◆ **Problem requirements**
Nothing but the text belongs in the answer: the listing below, copied exactly, without pictures.

◆ **Provided data**

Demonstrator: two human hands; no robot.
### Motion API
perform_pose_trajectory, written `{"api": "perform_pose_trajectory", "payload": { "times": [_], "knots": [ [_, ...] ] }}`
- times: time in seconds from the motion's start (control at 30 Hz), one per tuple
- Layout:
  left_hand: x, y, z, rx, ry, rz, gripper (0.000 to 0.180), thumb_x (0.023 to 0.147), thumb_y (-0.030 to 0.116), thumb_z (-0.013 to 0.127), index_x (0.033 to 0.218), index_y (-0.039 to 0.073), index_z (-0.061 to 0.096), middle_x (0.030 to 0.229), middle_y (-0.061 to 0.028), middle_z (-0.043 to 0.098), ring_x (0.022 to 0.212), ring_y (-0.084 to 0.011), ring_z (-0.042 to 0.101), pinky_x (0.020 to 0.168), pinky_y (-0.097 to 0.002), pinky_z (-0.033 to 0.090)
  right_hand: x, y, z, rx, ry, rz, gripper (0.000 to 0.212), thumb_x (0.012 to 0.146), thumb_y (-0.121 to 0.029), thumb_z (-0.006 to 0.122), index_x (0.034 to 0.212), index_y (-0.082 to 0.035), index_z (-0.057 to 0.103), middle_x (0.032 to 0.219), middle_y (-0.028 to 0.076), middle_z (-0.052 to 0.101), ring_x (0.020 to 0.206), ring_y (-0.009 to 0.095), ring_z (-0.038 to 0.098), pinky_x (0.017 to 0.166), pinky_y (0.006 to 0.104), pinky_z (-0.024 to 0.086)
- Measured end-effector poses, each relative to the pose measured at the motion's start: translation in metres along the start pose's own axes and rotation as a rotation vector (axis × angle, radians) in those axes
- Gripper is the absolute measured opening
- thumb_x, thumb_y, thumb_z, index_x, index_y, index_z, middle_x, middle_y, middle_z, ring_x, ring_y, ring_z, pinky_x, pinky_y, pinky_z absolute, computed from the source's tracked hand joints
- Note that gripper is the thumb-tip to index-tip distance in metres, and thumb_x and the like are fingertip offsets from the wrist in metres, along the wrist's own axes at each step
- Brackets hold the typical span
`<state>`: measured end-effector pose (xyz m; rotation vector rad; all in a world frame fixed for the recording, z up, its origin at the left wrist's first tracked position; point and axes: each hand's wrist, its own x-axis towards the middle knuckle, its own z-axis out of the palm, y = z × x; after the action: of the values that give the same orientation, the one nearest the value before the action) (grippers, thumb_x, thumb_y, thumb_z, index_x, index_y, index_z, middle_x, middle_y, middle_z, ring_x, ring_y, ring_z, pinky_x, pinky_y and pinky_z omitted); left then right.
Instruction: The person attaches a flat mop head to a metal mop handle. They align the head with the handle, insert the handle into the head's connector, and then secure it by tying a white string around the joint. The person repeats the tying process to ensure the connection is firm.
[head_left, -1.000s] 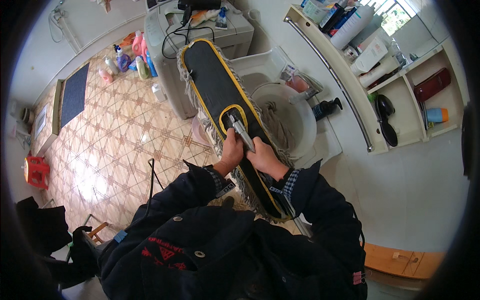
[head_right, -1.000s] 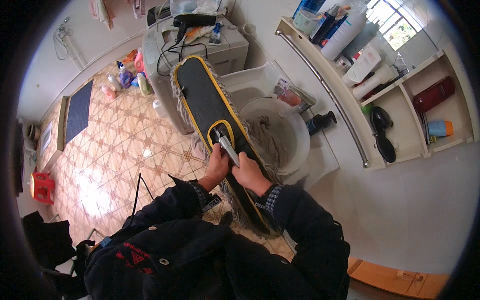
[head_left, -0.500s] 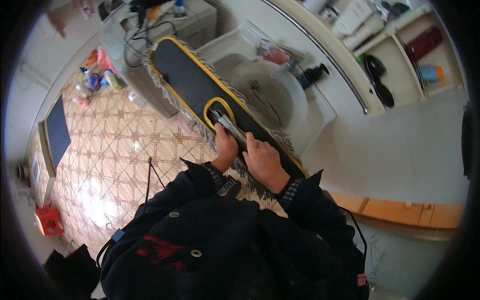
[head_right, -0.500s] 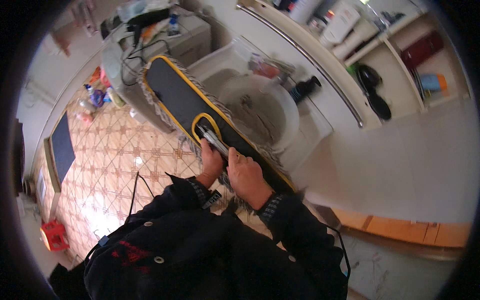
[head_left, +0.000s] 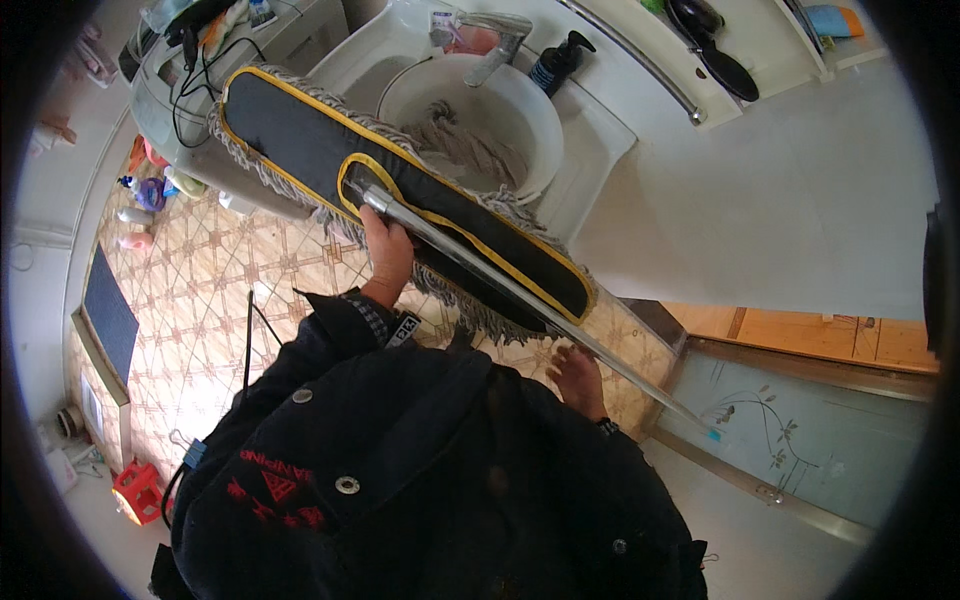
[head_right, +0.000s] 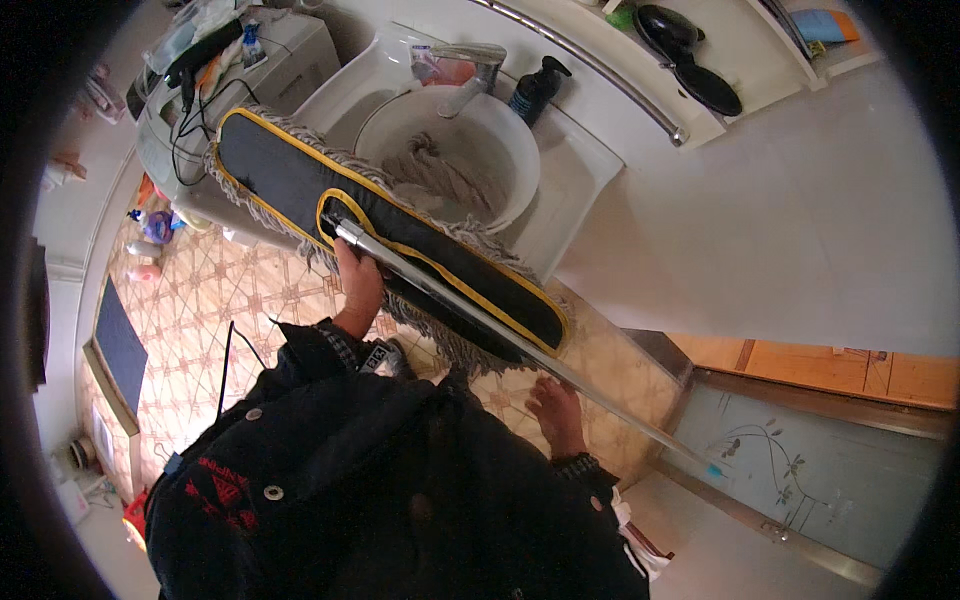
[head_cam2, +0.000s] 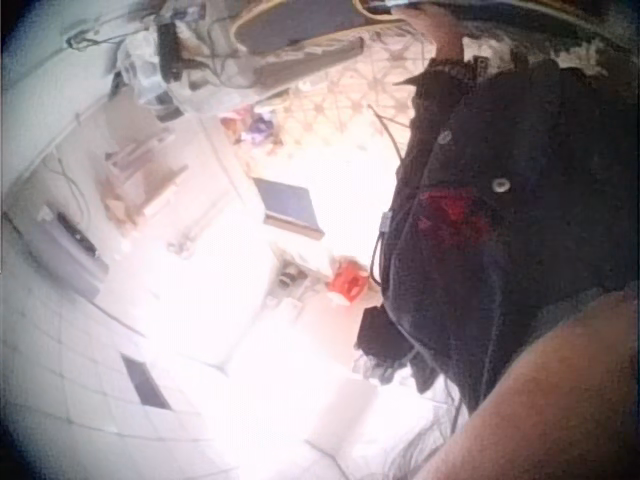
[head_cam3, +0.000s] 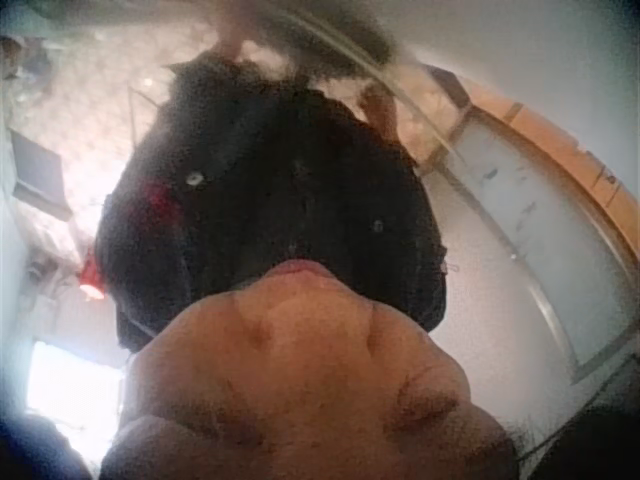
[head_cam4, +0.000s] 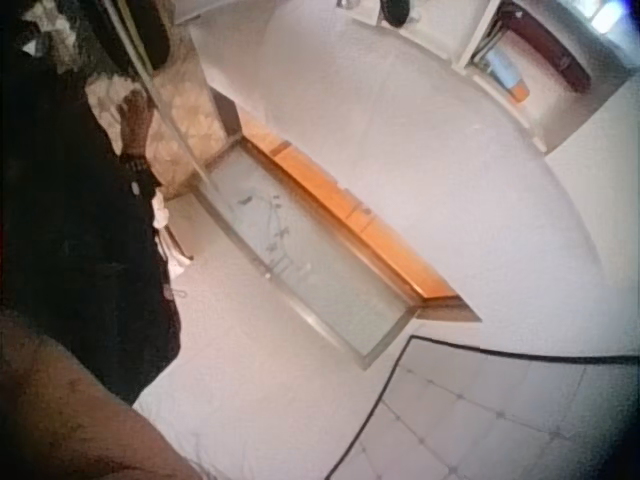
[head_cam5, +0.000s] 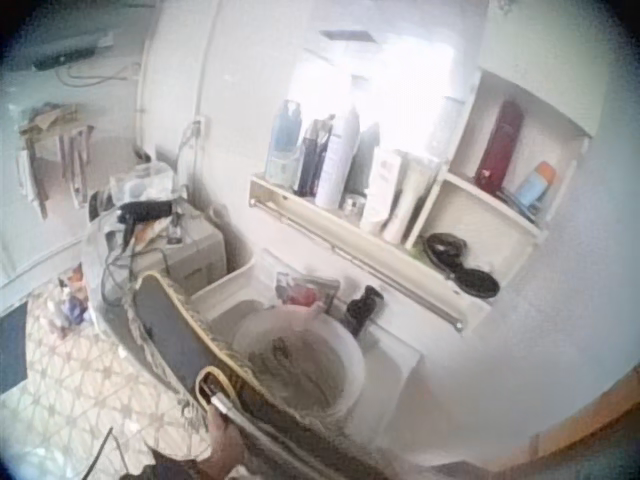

◆ **Answer to this exercise**
Demonstrator: two human hands; no robot.
### Motion API
perform_pose_trajectory, written `{"api": "perform_pose_trajectory", "payload": { "times": [_], "knots": [ [_, ...] ] }}`
- times: time in seconds from the motion's start (control at 30 Hz), one per tuple
- Layout:
  left_hand: x, y, z, rx, ry, rz, gripper (0.000 to 0.180), thumb_x (0.023 to 0.147), thumb_y (-0.030 to 0.116), thumb_z (-0.013 to 0.127), index_x (0.033 to 0.218), index_y (-0.039 to 0.073), index_z (-0.061 to 0.096), middle_x (0.030 to 0.229), middle_y (-0.061 to 0.028), middle_z (-0.043 to 0.098), ring_x (0.022 to 0.212), ring_y (-0.084 to 0.011), ring_z (-0.042 to 0.101), pinky_x (0.020 to 0.168), pinky_y (-0.097 to 0.002), pinky_z (-0.033 to 0.090)
  right_hand: x, y, z, rx, ry, rz, gripper (0.000 to 0.212), thumb_x (0.012 to 0.146), thumb_y (-0.121 to 0.029), thumb_z (-0.006 to 0.122), index_x (0.034 to 0.212), index_y (-0.082 to 0.035), index_z (-0.057 to 0.103), middle_x (0.032 to 0.219), middle_y (-0.028 to 0.076), middle_z (-0.052 to 0.101), ring_x (0.020 to 0.206), ring_y (-0.009 to 0.095), ring_z (-0.038 to 0.098), pinky_x (0.017 to 0.166), pinky_y (0.006 to 0.104), pinky_z (-0.024 to 0.086)
- Measured end-effector poses, each relative to the pose measured at the motion's start: translation in metres along the start pose's own axes and rotation as a rotation vector (axis × angle, radians) in those axes
- Gripper is the absolute measured opening
- thumb_x, thumb_y, thumb_z, index_x, index_y, index_z, middle_x, middle_y, middle_z, ring_x, ring_y, ring_z, pinky_x, pinky_y, pinky_z absolute, computed from the source's tracked hand joints
- Note that gripper is the thumb-tip to index-tip distance in metres, and thumb_x and the like are fingertip offsets from the wrist in metres, along the wrist's own axes at each step
- Brackets hold the typical span
`<state>`: measured end-effector pose (xyz m; rotation vector rad; all in a world frame fixed for the recording, z up, its origin at the left wrist's first tracked position; point and axes: each hand's wrist, its own x-axis towards the middle knuckle, its own z-axis out of the palm, y = z × x; after the action: of the values that give the same orientation, the one nearest the value before the action) (grippers, thumb_x, thumb_y, thumb_z, index_x, index_y, index_z, middle_x, middle_y, middle_z, ring_x, ring_y, ring_z, pinky_x, pinky_y and pinky_z omitted); left then right.
Instruction: The person attaches a flat mop head to a metal mop handle. They align the head with the handle, insert the handle into the head's connector, and then secure it by tying a white string around the joint. The person repeats the tying process to ensure the connection is firm.
[head_left, -1.000s] 
[head_right, -1.000s] 
[head_left, -0.500s] 
[head_right, -0.500s] 
[head_left, +0.000s] 
[head_right, +0.000s] 
[head_cam2, +0.000s] 
[head_cam3, +0.000s] 
[head_cam4, +0.000s] 
[head_cam5, +0.000s] 

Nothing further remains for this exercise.